ROMNEY: We call them strongmen -- dictators, authorative totalitarian leaders. And yet these are individuals who are not strong. Look at what they have done? Brothers to the rescue. They shoot a small aircraft out of the sky. People wearing a wristband that says change, are arrested -- 25 of them just for wearing a wristband; a Catholic church is edited and people are terrified because a priest is just speaking his sermon.

These people, these Castro brothers are cowards, and we have to recognize they are cowards.

(APPLAUSE)

And for that reason, the course for America is to continue our isolation of Cuba. It is not to say, as Barack Obama on the Democratic side said, that he would dignify the Castros with a personal visit to Cuba. That's not the way to go. Instead, it's to bring our friends together to isolate Cuba, to put together a strategy that helps all of Latin America, weakens Hugo Chavez who is propping up Castro.

ROMNEY: We need a Latin American policy that frees Cuba and that eliminates a threat of people like Hugo Chavez.

(APPLAUSE)

MODERATOR: Thank you. Governor?

MODERATOR: Senator McCain, the same question. What would you do differently?

MCCAIN: First of all, could I again congratulate the people of Venezuela for rejecting this dictator's attempt to become a president for life? And I also would like to echo the words of Prince Juan Carlos, Por que no te callas? Why don't you shut up?

I'm pleased to have the support of Ileana Ros-Lehtinen, Mario and Lincoln Diaz-
Balart, who advise me and know these issues, and Mel Martinez, every day. My friends, tonight our thoughts and prayers go out to Dr. Bucet (ph), who fights for freedom, who is now in prison, because Dr. Bucet (ph) resisted and fought against a state-controlled and state-mandated abortion.

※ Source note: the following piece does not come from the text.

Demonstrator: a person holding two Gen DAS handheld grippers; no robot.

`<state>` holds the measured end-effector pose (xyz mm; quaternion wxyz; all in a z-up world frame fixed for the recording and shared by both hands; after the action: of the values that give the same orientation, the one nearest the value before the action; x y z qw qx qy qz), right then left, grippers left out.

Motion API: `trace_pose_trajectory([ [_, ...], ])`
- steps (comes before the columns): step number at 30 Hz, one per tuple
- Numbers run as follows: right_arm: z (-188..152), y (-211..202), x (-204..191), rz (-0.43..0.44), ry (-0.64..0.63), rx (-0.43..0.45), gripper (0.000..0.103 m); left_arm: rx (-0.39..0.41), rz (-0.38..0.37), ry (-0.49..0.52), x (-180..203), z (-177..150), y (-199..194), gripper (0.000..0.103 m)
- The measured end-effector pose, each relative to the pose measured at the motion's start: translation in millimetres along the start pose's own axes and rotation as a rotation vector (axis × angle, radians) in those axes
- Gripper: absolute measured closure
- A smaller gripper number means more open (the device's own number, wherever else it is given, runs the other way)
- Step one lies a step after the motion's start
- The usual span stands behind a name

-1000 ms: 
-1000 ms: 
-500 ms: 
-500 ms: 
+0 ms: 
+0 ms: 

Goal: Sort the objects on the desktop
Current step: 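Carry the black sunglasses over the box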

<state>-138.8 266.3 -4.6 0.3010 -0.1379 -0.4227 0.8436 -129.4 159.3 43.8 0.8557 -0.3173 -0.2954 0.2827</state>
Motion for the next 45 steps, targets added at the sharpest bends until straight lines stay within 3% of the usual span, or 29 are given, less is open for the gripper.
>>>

MCCAIN: God bless him and those students who wore this bracelet called Cambio, who are now under arrest today.

(APPLAUSE)
Of course we need to keep our embargo up. Of course we cannot allow economic aid to flow to Cuba. And if I were president of the United States, I would order an investigation of the shoot-down of those brave Cubans who were killed under the orders of Raul and Fidel Castro, and, if necessary, indict them.